Chart depicting countries and the rate of banned users

This chart shows the percentage of users that ended up banned, broken down by identified country of origin. Satellite services aren't bound to a specific country, and are therefore counted separately. These numbers don't discriminate based on the reasons for banning, so spammers, assholes and rule-breakers have been lumped together. Still, the results are intriguing.

Surprisingly, the United States is fairly low on the list. They're the second-most common country of origin after Australia; with UK, India and Canada rounding out the top five. Yet their rate of undesirable users is barely above average.

The top five countries by rate of spam — as well as fitting neatly into their stereotype — have now been earmarked for special treatment, and justifiably so. I spent a week observing the actions of new users from these select countries, and found constructive participants to be overwhelmingly rare.

4 comments

That's actually quite interesting. You do wonder how they actually find whirlpool? I only heard about it through the APC magazine. I presume they just go trawling the internet looking for innocent forums to spam....?

Matt

In my experience, satellite provider IPs are the source of most Nigerian spam; it's the only way cybercafes in Lagos can connect to the Internet. Cellphones and self-proclaimed "legitimate businesses" that claim to be based in the UK? 419? Nigerians.

India is the most prolific and persisitent source of spam on my site; everything from profile spam to "here's a helpful site" drive-bys. Many SEO companies are based in India.

Spam from Israel: mostly Russian immigrants that are responsible.

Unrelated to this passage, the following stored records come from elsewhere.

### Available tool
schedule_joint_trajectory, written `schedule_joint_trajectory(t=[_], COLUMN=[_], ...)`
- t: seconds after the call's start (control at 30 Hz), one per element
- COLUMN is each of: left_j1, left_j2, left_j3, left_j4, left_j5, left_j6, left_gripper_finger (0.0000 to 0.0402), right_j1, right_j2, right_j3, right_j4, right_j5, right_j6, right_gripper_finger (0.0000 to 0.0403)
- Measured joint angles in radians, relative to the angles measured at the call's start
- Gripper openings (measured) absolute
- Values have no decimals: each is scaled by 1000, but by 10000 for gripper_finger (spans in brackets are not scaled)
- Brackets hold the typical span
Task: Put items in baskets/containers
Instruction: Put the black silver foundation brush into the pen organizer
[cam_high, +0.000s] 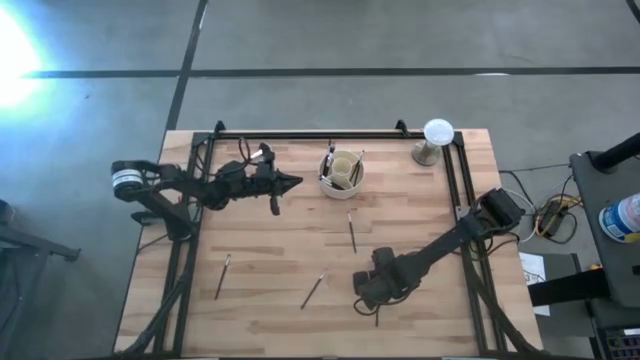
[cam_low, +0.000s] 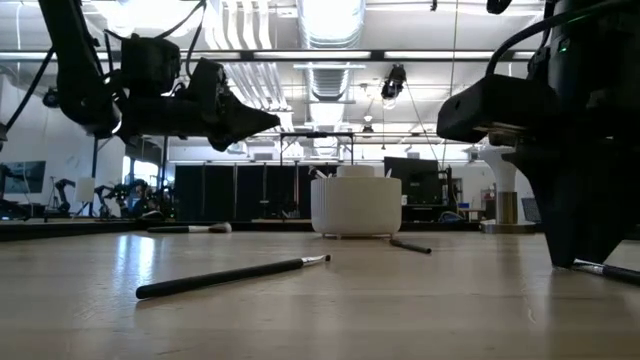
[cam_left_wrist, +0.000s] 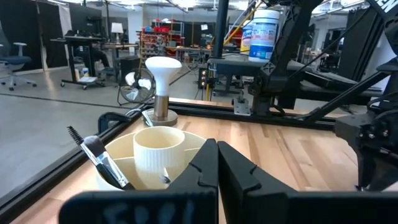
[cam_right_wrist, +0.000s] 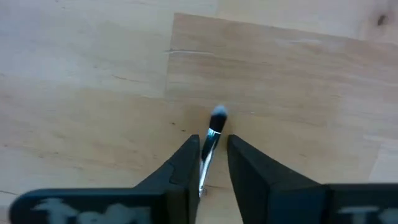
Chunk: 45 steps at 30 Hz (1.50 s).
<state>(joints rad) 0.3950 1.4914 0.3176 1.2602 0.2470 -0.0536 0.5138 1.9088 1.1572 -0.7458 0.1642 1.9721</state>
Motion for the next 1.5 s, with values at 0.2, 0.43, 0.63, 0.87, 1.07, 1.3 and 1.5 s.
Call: schedule_joint_trajectory(t=[0.2,0.43,0.63,0.87,1.07,1.3,1.5], left_j1=[0,7,14,14,14,14,13], left_j2=[0,0,0,0,0,-2,-2], left_j3=[14,22,22,18,18,18,17], left_j4=[-30,-37,-38,-44,-42,-41,-41], left_j5=[1,1,0,0,0,0,28], left_j6=[0,-1,-35,-51,-67,-81,-99], left_gripper_finger=[0,0,0,0,0,0,0], right_j1=[-15,-18,-39,-89,-128,-266,-491], right_j2=[22,-12,-47,-144,-304,-516,-668], right_j3=[2,-2,-3,-3,-30,-195,-404], right_j4=[14,30,36,30,33,285,760], right_j5=[3,29,85,154,334,436,289], right_j6=[-60,-131,-250,-483,-715,-1113,-1542], right_gripper_finger=[44,32,27,26,26,26,26])
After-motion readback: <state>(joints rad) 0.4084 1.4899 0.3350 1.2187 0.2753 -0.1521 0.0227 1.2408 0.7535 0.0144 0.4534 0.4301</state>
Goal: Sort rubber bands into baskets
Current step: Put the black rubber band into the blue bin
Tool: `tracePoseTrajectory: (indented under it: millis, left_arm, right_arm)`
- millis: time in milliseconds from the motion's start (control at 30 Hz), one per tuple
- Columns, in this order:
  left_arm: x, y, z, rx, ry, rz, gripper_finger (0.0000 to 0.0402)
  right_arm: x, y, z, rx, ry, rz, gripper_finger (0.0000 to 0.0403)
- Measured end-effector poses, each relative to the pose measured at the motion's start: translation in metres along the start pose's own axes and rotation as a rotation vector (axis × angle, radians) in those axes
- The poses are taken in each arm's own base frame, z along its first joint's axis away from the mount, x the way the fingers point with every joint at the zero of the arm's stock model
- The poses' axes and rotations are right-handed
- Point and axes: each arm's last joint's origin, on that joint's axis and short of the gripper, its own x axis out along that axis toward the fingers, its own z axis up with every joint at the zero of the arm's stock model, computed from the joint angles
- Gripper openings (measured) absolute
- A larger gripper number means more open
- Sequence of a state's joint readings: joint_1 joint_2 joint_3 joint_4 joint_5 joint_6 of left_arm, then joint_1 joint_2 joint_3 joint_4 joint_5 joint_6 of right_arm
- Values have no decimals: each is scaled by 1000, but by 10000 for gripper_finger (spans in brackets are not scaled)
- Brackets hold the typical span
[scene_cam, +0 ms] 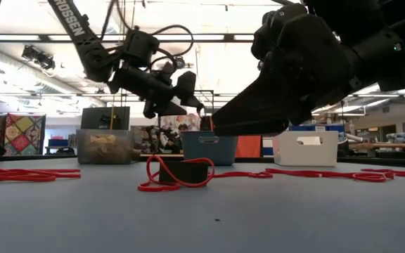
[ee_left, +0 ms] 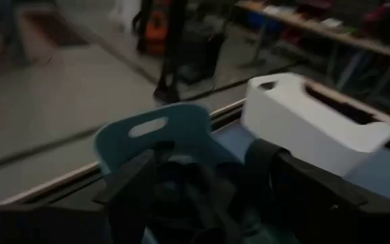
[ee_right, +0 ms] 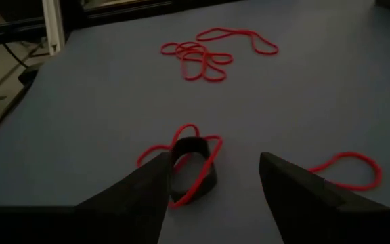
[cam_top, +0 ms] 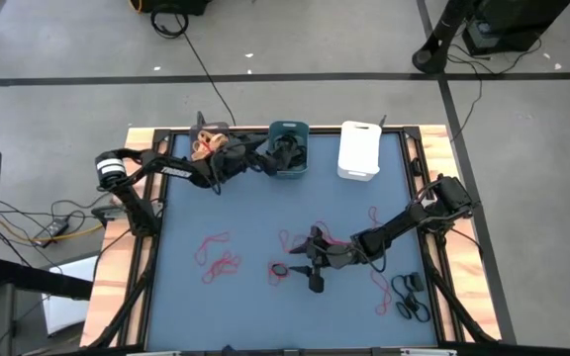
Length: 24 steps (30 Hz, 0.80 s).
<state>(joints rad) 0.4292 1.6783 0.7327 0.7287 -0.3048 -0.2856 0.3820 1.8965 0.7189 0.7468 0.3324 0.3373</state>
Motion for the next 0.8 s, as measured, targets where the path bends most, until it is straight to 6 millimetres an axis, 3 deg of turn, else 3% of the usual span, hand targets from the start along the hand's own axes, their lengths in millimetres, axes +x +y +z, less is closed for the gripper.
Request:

The Philippines seem to be the source of a lot of employment-related spam; resume services, nursing agencies, and so on.

The US? Very little spam comes from there, in my experience. If it's not a proxy IP that spits out at some server farm, it's mainly just guerrilla marketing for bands and the like.

I think the large gap between third and fourth is pretty interesting.

It would also be interesting to see if this changes over time - 6 or 12 months.